What the task requires =>
The answer consists of one number: how many lines of the data below include the string "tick".
Supplied data Block Start
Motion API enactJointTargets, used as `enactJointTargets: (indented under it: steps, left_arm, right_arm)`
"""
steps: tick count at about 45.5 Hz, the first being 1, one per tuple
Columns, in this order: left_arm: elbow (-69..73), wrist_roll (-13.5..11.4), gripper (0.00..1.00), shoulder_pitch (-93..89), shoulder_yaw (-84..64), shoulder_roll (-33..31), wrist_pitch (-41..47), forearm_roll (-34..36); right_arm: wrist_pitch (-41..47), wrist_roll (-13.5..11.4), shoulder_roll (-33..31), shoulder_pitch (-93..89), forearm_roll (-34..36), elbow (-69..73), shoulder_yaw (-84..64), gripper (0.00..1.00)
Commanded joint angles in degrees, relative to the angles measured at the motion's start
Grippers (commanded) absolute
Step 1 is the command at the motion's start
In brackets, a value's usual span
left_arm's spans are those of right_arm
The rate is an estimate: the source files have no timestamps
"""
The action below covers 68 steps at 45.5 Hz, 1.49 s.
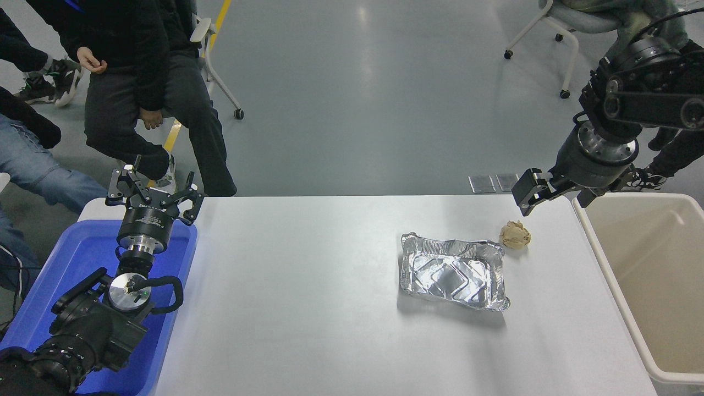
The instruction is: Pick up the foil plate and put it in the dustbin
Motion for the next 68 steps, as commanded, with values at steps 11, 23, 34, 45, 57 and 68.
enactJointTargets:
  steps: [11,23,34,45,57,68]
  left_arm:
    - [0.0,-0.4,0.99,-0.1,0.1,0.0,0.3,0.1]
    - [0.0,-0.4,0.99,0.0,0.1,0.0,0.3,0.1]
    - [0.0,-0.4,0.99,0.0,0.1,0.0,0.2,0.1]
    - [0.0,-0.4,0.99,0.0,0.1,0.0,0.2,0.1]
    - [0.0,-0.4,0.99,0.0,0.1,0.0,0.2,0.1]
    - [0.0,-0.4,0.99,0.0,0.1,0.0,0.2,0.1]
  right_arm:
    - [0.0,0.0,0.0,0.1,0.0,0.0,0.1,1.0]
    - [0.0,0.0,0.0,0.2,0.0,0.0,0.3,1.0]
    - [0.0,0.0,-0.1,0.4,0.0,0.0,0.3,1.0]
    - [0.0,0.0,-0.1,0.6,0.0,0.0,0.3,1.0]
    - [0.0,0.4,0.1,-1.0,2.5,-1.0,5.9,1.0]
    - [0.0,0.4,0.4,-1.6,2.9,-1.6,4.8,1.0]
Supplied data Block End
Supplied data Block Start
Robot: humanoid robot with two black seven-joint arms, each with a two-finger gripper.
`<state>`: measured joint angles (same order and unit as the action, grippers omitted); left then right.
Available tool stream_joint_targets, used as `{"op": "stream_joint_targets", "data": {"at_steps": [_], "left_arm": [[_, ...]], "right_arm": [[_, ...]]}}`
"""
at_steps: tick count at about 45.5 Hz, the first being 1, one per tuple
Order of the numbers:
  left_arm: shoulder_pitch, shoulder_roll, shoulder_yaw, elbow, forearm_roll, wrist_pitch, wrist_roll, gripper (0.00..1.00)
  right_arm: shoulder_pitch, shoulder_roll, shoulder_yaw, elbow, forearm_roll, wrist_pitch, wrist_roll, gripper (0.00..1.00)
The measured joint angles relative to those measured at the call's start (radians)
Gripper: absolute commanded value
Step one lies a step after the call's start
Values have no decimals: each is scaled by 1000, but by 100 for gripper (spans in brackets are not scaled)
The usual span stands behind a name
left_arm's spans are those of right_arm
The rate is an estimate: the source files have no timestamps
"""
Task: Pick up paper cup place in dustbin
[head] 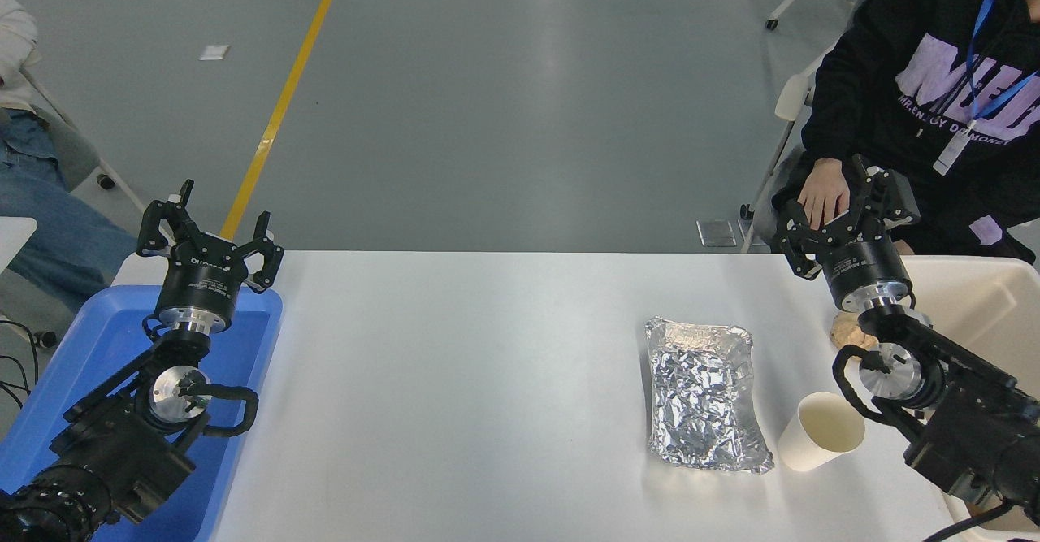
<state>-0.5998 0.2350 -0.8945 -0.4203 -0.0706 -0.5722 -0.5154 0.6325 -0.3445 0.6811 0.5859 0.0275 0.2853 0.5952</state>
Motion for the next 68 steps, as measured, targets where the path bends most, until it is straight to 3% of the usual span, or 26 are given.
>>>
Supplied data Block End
Response to the task =>
2